Bacillus subtilisおよびEscherichia coli tRNAにおける5-ヒドロキシウリジン合成に必要な遺伝子の同定と特性評価

バクテリアでは、4倍の変性ファミリーコドンをデコードし、抗コドンの位置にウリジンを持つTRNAは、通常、5-メトキシウリジン（MO5U）または5-メトキシカルボニルメトキシウリジン（MCMO5U）のいずれかで修飾されます。これらの変更は、ぐらつき位置での一部のコドンの拡張認識にとって重要です。これらの修飾のアルキル化ステップは報告されていますが、5-ヒドロキシウリジン（HO5U）を与えるためにU34のヒドロキシル化に必要な遺伝子は不明のままです。ここでは、HO5Uの野生型レベル（WT）レベルに必要な大腸菌と亜種の多くの遺伝子が特定されています。yrrmnoオペロンは、B。subtilisでHo5uの生合成にとって重要であると特定されています。YRRNとYRROはどちらもペプチダーゼU32ファミリー遺伝子とのホモログです。これには、YRRNまたはYRROの大腸菌削除においてHO5C合成に必要なRLHA遺伝子、またはその両方がMO5U TRNAレベルの50％の減少をもたらします。大腸菌では、YEGQがHO5U合成に関与する4つのペプチダーゼU32遺伝子のうち唯一の1つであることがわかりました。興味深いことに、この変異体は、B。subtilis変異体でMo5uで観察されたものと同じ50％の（M）Cmo5Uの減少を示しています。YEGQホモログのゲノムコンテキストを分析することにより、フェレドキシンYFHLは、YEGQのHO5U合成にYEGQの追加遺伝子と同程度に必要であることが示されています。。一緒に、これらのデータは、細菌のHO5U生合成がHO5Cのそれと類似していることを示唆していますが、完全な修飾には追加の遺伝子と基質が必要です。これらの修正の生合成は、細胞内のユニークな生化学と代謝を明らかにするための肥沃な地盤でした。この研究では、いくつかのTRNAのぐらつき位置でのウリジンの新規嫌気性ヒドロキシル化に必要な遺伝子は、亜種と大腸菌の両方で識別されます。両方の生物で50％。Fe-Sクラスターと前誘発性生合成に必要な追加の遺伝子および以前に記載されたフェレドキシン遺伝子はすべて、ヒドロキシウリジンレベルの同様の減少を示し、修飾にはさらに他の遺伝子が必要であることを示唆しています。

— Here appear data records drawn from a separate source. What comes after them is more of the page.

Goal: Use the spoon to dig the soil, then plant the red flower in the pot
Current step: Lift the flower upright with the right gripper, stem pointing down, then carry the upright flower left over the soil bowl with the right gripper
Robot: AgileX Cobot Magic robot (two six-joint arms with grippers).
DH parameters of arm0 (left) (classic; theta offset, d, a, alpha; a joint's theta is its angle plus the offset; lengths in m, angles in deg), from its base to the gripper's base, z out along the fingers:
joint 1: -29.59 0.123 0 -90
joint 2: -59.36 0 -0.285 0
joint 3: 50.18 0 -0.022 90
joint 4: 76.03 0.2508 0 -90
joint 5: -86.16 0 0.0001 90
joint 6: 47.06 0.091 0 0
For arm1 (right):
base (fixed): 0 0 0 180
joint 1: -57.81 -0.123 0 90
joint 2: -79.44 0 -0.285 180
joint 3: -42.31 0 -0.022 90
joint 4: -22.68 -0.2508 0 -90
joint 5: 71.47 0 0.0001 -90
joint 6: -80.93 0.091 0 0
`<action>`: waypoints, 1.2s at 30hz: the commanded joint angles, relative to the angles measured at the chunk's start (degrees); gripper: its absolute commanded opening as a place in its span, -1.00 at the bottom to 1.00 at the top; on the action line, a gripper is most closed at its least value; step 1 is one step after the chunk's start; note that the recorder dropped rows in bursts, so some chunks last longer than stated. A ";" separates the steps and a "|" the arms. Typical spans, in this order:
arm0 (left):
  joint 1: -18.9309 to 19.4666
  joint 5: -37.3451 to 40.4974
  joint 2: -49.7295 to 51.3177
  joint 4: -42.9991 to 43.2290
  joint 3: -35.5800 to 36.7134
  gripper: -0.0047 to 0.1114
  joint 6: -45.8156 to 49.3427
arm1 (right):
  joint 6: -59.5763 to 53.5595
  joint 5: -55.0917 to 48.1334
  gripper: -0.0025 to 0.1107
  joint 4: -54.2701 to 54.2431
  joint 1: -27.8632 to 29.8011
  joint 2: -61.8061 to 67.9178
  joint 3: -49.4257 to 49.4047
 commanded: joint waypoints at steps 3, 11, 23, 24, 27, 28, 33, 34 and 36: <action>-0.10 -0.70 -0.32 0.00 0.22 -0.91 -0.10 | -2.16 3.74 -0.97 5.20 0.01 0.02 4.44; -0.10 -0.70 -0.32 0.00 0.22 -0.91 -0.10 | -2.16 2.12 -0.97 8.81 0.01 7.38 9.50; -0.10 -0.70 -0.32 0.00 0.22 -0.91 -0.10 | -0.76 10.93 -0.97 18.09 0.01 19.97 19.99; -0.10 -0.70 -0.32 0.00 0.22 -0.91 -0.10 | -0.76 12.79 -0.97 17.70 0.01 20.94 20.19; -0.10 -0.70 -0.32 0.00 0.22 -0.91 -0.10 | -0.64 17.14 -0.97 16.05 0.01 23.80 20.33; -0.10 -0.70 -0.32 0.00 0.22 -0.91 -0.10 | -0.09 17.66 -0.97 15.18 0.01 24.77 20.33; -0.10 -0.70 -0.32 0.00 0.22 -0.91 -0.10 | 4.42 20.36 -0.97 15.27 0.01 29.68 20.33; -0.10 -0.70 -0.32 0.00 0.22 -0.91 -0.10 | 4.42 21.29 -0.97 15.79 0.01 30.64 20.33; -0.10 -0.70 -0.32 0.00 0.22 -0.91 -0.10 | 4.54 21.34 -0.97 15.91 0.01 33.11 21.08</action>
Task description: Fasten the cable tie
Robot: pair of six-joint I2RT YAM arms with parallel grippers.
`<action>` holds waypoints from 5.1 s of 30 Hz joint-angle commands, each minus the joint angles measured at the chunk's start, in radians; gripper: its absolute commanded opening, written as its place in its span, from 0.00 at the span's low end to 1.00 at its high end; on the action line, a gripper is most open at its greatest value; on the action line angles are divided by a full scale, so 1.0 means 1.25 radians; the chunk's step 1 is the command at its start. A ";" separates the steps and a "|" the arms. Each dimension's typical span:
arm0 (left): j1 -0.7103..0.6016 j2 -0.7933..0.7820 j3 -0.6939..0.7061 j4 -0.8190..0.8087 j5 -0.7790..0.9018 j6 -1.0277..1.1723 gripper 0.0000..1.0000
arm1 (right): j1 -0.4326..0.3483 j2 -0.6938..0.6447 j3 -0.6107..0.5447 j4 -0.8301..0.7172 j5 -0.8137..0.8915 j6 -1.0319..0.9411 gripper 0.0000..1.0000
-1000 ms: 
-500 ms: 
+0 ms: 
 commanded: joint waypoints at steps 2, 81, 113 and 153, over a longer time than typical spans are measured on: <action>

In bacteria, tRNAs that decode 4-fold degenerate family codons and have uridine at position 34 of the anticodon are typically modified with either 5-methoxyuridine (mo5U) or 5-methoxycarbonylmethoxyuridine (mcmo5U). These modifications are critical for extended recognition of some codons at the wobble position. Whereas the alkylation steps of these modifications have been described, genes required for the hydroxylation of U34 to give 5-hydroxyuridine (ho5U) remain unknown. Here, a number of genes in Escherichia coli and Bacillus subtilis are identified that are required for wild-type (wt) levels of ho5U. The yrrMNO operon is identified in B. subtilis as important for the biosynthesis of ho5U. Both yrrN and yrrO are homologs to peptidase U32 family genes, which includes the rlhA gene required for ho5C synthesis in E. coli Deletion of either yrrN or yrrO, or both, gives a 50% reduction in mo5U tRNA levels. In E. coli, yegQ was found to be the only one of four peptidase U32 genes involved in ho5U synthesis. Interestingly, this mutant shows the same 50% reduction in (m)cmo5U as that observed for mo5U in the B. subtilis mutants. By analyzing the genomic context of yegQ homologs, the ferredoxin YfhL is shown to be required for ho5U synthesis in E. coli to the same extent as yegQ Additional genes required for Fe-S biosynthesis and biosynthesis of prephenate give the same 50% reduction in modification. Together, these data suggest that ho5U biosynthesis in bacteria is similar to that of ho5C, but additional genes and substrates are required for complete modification.IMPORTANCE Modified nucleotides in tRNA serve to optimize both its structure and function for accurate translation of the genetic code. The biosynthesis of these modifications has been fertile ground for uncovering unique biochemistry and metabolism in cells. In this work, genes that are required for a novel anaerobic hydroxylation of uridine at the wobble position of some tRNAs are identified in both Bacillus subtilis and Escherichia coli These genes code for Fe-S cluster proteins, and their deletion reduces the levels of the hydroxyuridine by 50% in both organisms. Additional genes required for Fe-S cluster and prephenate biosynthesis and a previously described ferredoxin gene all display a similar reduction in hydroxyuridine levels, suggesting that still other genes are required for the modification.